Dataset entries

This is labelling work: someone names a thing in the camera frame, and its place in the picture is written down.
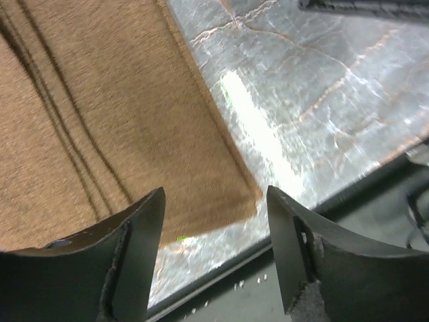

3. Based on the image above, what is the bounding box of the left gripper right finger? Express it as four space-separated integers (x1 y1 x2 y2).
266 186 428 321

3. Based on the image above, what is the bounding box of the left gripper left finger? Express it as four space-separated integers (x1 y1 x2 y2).
1 188 166 322

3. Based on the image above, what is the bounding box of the brown cloth napkin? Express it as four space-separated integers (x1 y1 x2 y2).
1 1 261 250

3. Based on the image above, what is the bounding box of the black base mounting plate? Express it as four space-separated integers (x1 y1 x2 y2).
149 143 428 321

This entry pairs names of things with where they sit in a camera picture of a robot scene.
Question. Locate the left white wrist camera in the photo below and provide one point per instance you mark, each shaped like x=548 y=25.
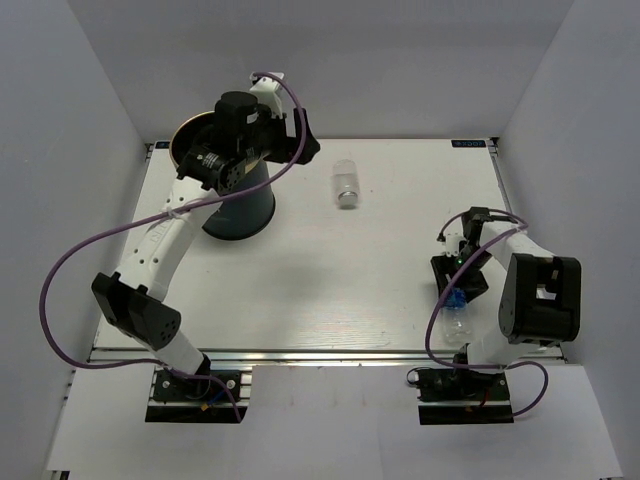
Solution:
x=267 y=91

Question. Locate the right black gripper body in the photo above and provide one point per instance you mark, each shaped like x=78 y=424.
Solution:
x=478 y=259

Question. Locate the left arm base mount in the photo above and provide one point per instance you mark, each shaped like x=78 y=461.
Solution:
x=173 y=399

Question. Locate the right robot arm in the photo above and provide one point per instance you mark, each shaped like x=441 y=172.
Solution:
x=541 y=296

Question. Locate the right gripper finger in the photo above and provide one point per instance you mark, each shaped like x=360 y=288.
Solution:
x=444 y=268
x=473 y=283

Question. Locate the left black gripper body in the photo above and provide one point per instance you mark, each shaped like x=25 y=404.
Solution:
x=271 y=138

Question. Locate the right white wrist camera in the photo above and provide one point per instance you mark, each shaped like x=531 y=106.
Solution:
x=452 y=243

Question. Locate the small clear bottle blue label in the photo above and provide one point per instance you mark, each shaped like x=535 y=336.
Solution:
x=454 y=317

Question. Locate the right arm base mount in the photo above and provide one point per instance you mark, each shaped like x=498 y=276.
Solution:
x=460 y=397

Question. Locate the clear bottle with silver cap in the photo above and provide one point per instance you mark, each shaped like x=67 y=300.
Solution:
x=345 y=183

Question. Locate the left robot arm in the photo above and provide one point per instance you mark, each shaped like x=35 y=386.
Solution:
x=220 y=156

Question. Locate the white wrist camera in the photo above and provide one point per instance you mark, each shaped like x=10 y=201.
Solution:
x=452 y=243
x=267 y=91

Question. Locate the dark green cylindrical bin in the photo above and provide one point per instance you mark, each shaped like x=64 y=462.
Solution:
x=235 y=220

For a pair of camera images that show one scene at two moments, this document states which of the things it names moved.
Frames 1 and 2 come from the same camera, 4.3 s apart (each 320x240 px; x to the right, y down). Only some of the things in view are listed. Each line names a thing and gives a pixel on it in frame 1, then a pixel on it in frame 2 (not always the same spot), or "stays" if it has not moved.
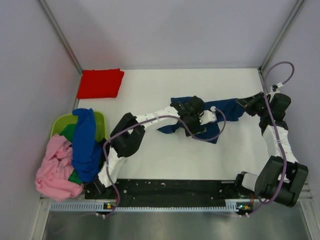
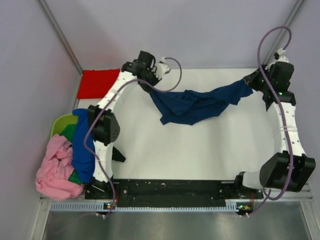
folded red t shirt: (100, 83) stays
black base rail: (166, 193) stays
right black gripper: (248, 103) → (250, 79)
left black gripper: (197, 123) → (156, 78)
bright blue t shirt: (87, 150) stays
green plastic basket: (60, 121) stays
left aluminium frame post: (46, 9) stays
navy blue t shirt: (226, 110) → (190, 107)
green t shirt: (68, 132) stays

_Task_
If a record holds a picture, leave the picture out and copy the rest exactly.

_Output below_
This is labelling work: someone names a thing in the camera frame, and its place in the picture is written down.

3. Based on the image above, what is the bounding box of the left gripper right finger? Express it as four space-separated integers (x1 y1 x2 y2).
266 186 428 321

3. Based on the image above, what is the bounding box of the left gripper left finger? Express it as four space-separated integers (x1 y1 x2 y2).
1 188 166 322

3. Based on the image above, what is the bounding box of the brown cloth napkin? Express it as four space-separated integers (x1 y1 x2 y2).
1 1 261 250

3. Based on the image above, what is the bounding box of the black base mounting plate? Express it as four space-separated integers (x1 y1 x2 y2).
149 143 428 321

This entry pairs names of things with where they sit in a camera picture of a robot scene.
Question. Locate the left white wrist camera in the photo below and provide one point per instance you mark, each shaped like x=548 y=25.
Solution:
x=267 y=91

Question. Locate the right black gripper body in the photo above and provide one point per instance you mark, each shaped like x=78 y=424.
Solution:
x=478 y=259

Question. Locate the left arm base mount in the photo above and provide one point per instance you mark, each shaped like x=78 y=461.
Solution:
x=173 y=399

Question. Locate the right robot arm in the photo above and provide one point per instance you mark, each shaped like x=441 y=172.
Solution:
x=541 y=296

Question. Locate the right gripper finger in the photo above and provide one point per instance you mark, each shaped like x=360 y=288.
Solution:
x=444 y=268
x=473 y=283

Question. Locate the left black gripper body in the photo above and provide one point per instance you mark, each shaped like x=25 y=404.
Solution:
x=271 y=138

Question. Locate the right white wrist camera in the photo above and provide one point per instance you mark, each shaped like x=531 y=106.
Solution:
x=452 y=243

Question. Locate the small clear bottle blue label in the photo above and provide one point per instance you mark, each shaped like x=535 y=336.
Solution:
x=454 y=317

Question. Locate the right arm base mount in the photo above and provide one point per instance you mark, each shaped like x=498 y=276.
Solution:
x=460 y=397

Question. Locate the clear bottle with silver cap in the photo above and provide one point per instance you mark, each shaped like x=67 y=300.
Solution:
x=345 y=183

Question. Locate the left robot arm in the photo above and provide one point per instance you mark, each shaped like x=35 y=386.
Solution:
x=220 y=156

Question. Locate the white wrist camera in the photo above and provide one point per instance you mark, each shaped like x=10 y=201.
Solution:
x=452 y=243
x=267 y=91

Question. Locate the dark green cylindrical bin in the photo above and provide one point per instance you mark, each shaped like x=64 y=462.
Solution:
x=235 y=220

For a pair of camera images that show one scene at two moments, this document states which of the things it names moved.
Frames 1 and 2 come from the same camera, 4.3 s apart (each 320x240 px; x to the right, y down). Only some of the things in view are listed. Each line names a thing and gives a pixel on it in frame 1, then a pixel on it in frame 2 (not always the same spot), or "stays" if it has not moved.
folded red t shirt: (100, 83) stays
black base rail: (166, 193) stays
right black gripper: (248, 103) → (250, 79)
left black gripper: (197, 123) → (156, 78)
bright blue t shirt: (87, 150) stays
green plastic basket: (60, 121) stays
left aluminium frame post: (46, 9) stays
navy blue t shirt: (226, 110) → (190, 107)
green t shirt: (68, 132) stays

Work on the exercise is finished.